Web Scraping Demystified

A Complete Walkthrough with Python and the BeautifulSoup Library

Feb 17, 2025

red blue yellow and white letter m — Photo by Surendran MP on Unsplash

Extracting data from web pages is a valuable skill when you’re struggling to get data from official sources, or if you simply want to automate manual data collection.

In economics and finance, it is often used to source real-time data given the long lags in official government data releases.

It was used extensively during Covid when policymakers and investors needed timely data to take action quickly. For example, postings on job websites helped analysts gauge the health of the labour market, or data from e-commerce sites that could capture price fluctuations.

Web scraping can give you access to unique datasets that immediately set your work apart.

It’s is also useful to gather data from text sources (e.g. for sentiment analysis) that sometimes only exist on websites, like press releases. This is exactly what I will do in this post—I will give a walk-through of how you can scrape text from the Federal Reserve website.

This will set the foundation for more advanced tasks later, like programmatically scraping and building an entire dataset, submitting online forms, and handling more complex websites with Selenium.1

What does BeautifulSoup actually do?

A basic web page is like an organized document written in HTML, a programming language that tells your browser how to display text, images, and links.

It's organized with tags such as <p> for paragraphs or <div> for sections, which give the page its structure.

You can actually see the raw HTML structure when you right-click and hit “inspect” on an website element.

Instead of writing code to search through the raw HTML—which can be messy and unique for every web page—BeautifulSoup reads this HTML and turns it into a neat, structured tree. This makes it much easier to find and pull out the specific bits of information you need.

The Basic Methods of BeautifulSoup

Below is a very basic example of HTML for a web page with two links.
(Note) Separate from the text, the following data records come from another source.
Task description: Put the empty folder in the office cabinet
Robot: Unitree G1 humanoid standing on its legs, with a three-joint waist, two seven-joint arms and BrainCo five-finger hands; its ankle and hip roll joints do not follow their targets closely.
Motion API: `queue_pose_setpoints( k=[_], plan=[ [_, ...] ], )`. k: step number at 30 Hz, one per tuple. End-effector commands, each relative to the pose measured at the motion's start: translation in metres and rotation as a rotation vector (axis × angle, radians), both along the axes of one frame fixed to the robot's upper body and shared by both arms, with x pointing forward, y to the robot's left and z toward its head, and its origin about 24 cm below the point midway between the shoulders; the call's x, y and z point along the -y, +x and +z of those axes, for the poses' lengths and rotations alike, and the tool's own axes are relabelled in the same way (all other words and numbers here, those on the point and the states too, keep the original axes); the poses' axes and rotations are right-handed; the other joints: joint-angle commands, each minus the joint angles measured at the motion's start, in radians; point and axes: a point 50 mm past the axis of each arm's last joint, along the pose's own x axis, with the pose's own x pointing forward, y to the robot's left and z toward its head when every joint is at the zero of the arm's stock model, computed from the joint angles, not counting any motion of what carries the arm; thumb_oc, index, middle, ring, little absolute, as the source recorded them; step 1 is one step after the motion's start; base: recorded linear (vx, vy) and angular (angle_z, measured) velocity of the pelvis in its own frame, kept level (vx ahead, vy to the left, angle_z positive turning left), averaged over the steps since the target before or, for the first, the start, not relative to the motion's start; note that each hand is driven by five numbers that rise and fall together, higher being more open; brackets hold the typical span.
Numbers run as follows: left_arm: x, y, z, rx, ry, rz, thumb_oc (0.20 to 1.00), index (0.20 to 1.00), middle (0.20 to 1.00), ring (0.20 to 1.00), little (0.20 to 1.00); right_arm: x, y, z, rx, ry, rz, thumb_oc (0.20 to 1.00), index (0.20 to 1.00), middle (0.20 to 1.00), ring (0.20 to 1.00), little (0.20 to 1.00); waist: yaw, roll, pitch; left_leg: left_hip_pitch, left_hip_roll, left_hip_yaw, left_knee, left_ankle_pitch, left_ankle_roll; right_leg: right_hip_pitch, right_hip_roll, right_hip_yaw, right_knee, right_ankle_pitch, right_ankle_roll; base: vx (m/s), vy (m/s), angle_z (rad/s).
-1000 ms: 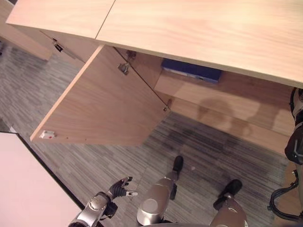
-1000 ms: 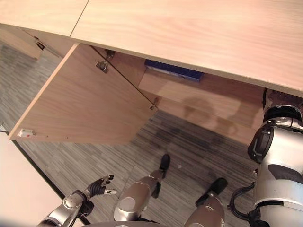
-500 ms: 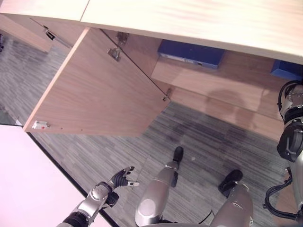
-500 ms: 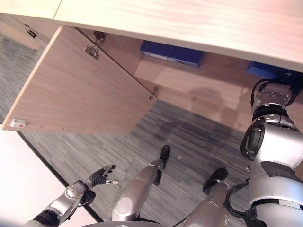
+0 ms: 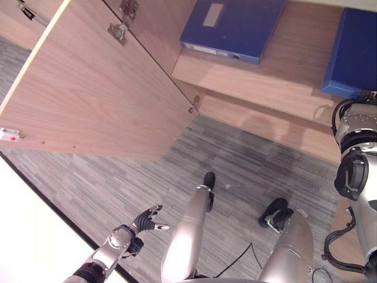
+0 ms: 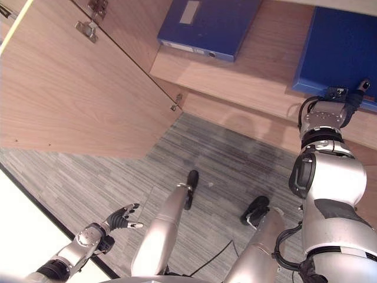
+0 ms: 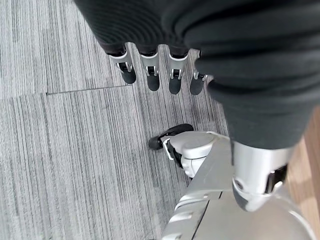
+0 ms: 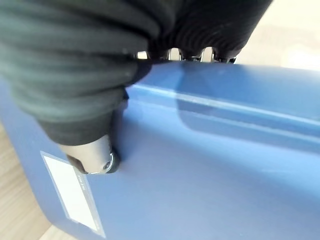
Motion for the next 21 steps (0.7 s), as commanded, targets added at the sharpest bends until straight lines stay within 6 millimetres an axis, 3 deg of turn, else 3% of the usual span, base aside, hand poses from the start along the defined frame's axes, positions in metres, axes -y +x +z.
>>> queue_pose_setpoints(
  k=[1, 9, 15, 16, 17, 21],
  plan=[
    [-0.028, -0.001, 0.005, -0.001, 0.054, 0.060, 1.000, 1.000, 1.000, 1.000, 1.000, 0.007, -0.004, 0.047, 0.155, -0.098, -0.032, 0.200, 0.200, 0.200, 0.200, 0.200, 0.017, -0.014, -0.027, 0.049, 0.051, 0.022, 0.061, -0.183, 0.023, 0.040, 0.029, 0.055, -0.019, -0.107, 0.125, 0.00, 0.000, 0.00],
    [-0.039, -0.010, 0.004, -0.020, 0.071, 0.077, 1.000, 1.000, 1.000, 1.000, 1.000, 0.015, -0.010, 0.072, 0.136, -0.241, -0.039, 0.200, 0.200, 0.200, 0.200, 0.200, 0.026, -0.011, -0.042, 0.049, 0.046, 0.017, 0.013, -0.163, 0.015, 0.030, 0.033, 0.054, -0.029, -0.106, 0.126, 0.02, -0.022, 0.01],
    [-0.042, -0.013, 0.005, -0.025, 0.083, 0.057, 1.000, 1.000, 1.000, 1.000, 1.000, 0.010, -0.015, 0.115, 0.198, -0.352, -0.061, 0.200, 0.200, 0.200, 0.200, 0.200, 0.035, -0.006, -0.046, 0.059, 0.040, 0.014, -0.052, -0.131, 0.005, 0.026, 0.034, 0.050, -0.046, -0.100, 0.131, 0.02, -0.030, 0.03],
    [-0.044, -0.014, 0.005, -0.024, 0.086, 0.066, 1.000, 1.000, 1.000, 1.000, 1.000, 0.003, -0.018, 0.137, 0.239, -0.405, -0.070, 0.200, 0.200, 0.200, 0.200, 0.200, 0.035, -0.005, -0.046, 0.056, 0.038, 0.013, -0.074, -0.119, 0.002, 0.016, 0.032, 0.049, -0.049, -0.096, 0.133, 0.01, -0.025, 0.05],
    [-0.043, -0.013, 0.006, -0.022, 0.083, 0.067, 1.000, 1.000, 1.000, 1.000, 1.000, 0.002, -0.018, 0.138, 0.239, -0.408, -0.071, 0.200, 0.200, 0.200, 0.200, 0.200, 0.034, -0.004, -0.046, 0.056, 0.038, 0.013, -0.077, -0.117, 0.002, 0.015, 0.032, 0.049, -0.050, -0.095, 0.134, 0.00, -0.031, 0.05],
    [-0.044, -0.015, 0.007, -0.026, 0.079, 0.053, 1.000, 1.000, 1.000, 1.000, 1.000, 0.011, -0.033, 0.169, 0.257, -0.486, -0.115, 0.200, 0.200, 0.200, 0.200, 0.200, 0.039, 0.003, -0.054, 0.047, 0.034, 0.012, -0.106, -0.100, -0.005, -0.004, 0.019, 0.046, -0.047, -0.093, 0.138, 0.01, -0.012, 0.08]
  ],
)
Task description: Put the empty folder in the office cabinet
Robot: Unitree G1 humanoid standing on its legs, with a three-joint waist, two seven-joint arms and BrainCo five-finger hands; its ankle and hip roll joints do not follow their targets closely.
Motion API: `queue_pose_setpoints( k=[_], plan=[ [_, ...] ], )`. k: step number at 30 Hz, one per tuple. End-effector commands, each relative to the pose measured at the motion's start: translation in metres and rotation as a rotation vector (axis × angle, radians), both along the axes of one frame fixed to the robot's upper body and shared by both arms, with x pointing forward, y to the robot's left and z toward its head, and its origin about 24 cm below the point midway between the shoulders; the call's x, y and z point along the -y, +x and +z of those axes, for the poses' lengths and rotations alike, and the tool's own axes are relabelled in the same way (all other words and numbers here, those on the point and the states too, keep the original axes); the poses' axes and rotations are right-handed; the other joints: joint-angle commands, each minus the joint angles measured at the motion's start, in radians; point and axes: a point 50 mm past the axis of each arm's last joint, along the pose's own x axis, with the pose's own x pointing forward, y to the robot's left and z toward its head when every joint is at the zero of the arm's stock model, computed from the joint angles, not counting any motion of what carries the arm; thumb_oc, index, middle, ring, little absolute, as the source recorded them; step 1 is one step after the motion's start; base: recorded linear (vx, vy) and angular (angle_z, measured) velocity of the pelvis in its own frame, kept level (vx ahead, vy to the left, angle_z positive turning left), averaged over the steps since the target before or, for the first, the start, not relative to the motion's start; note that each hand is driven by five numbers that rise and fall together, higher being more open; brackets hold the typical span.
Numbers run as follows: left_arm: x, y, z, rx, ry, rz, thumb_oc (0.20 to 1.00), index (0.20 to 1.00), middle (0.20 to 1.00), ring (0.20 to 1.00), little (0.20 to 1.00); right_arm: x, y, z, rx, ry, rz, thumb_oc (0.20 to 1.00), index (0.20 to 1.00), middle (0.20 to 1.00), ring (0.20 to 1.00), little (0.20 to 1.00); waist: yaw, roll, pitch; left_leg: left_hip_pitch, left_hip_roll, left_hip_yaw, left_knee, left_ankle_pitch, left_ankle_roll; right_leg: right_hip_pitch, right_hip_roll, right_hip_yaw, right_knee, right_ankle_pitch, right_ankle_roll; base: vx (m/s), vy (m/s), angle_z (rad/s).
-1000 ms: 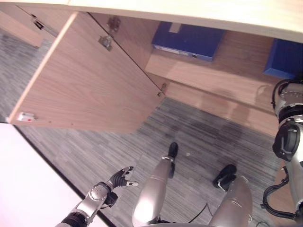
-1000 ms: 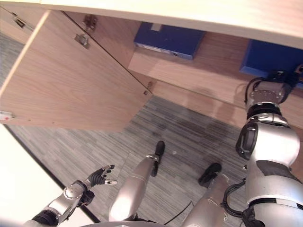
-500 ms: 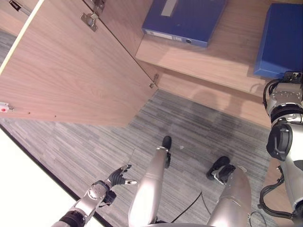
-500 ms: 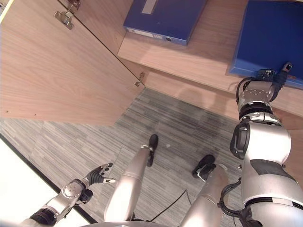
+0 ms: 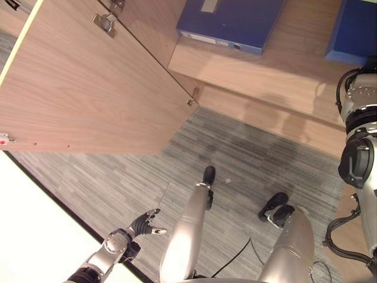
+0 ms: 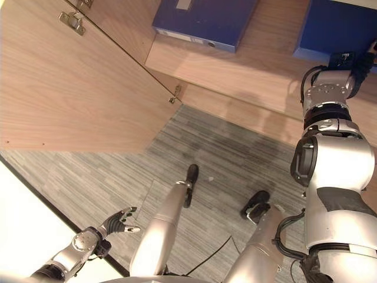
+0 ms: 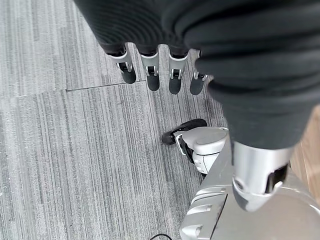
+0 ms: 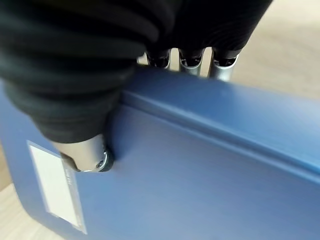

It includes anchor tags, represented by <a>, which create hyperlinks that allow users to click and navigate to another page, section, or resource. These tags typically include an href attribute that specifies the destination URL.

We can parse this HTML into a soup object using BeautifulSoup’s “html.parse.”

To find all the elements with an <a> tag, we can use soup.find_all("a").

Output: [
<a href="https://www.example.com" title="Example Link">Click here</a>, 
<a href="https://www.example2.com" title="Example Link 2">Click here too</a>
]

To only find the first element with an <a> tag, use soup.find("a"):

Output: <a href="https://www.example.com" title="Example Link">Click here</a>

If we focus on the first tag only, we can easily extract different parts of it:

first_link_tag.get("href") → grabs the value of href ("https://www.example.com")
first_link_tag.get("title") → returns the title ("Example Link")
first_link_tag.get_text() → extracts the text ("Click here")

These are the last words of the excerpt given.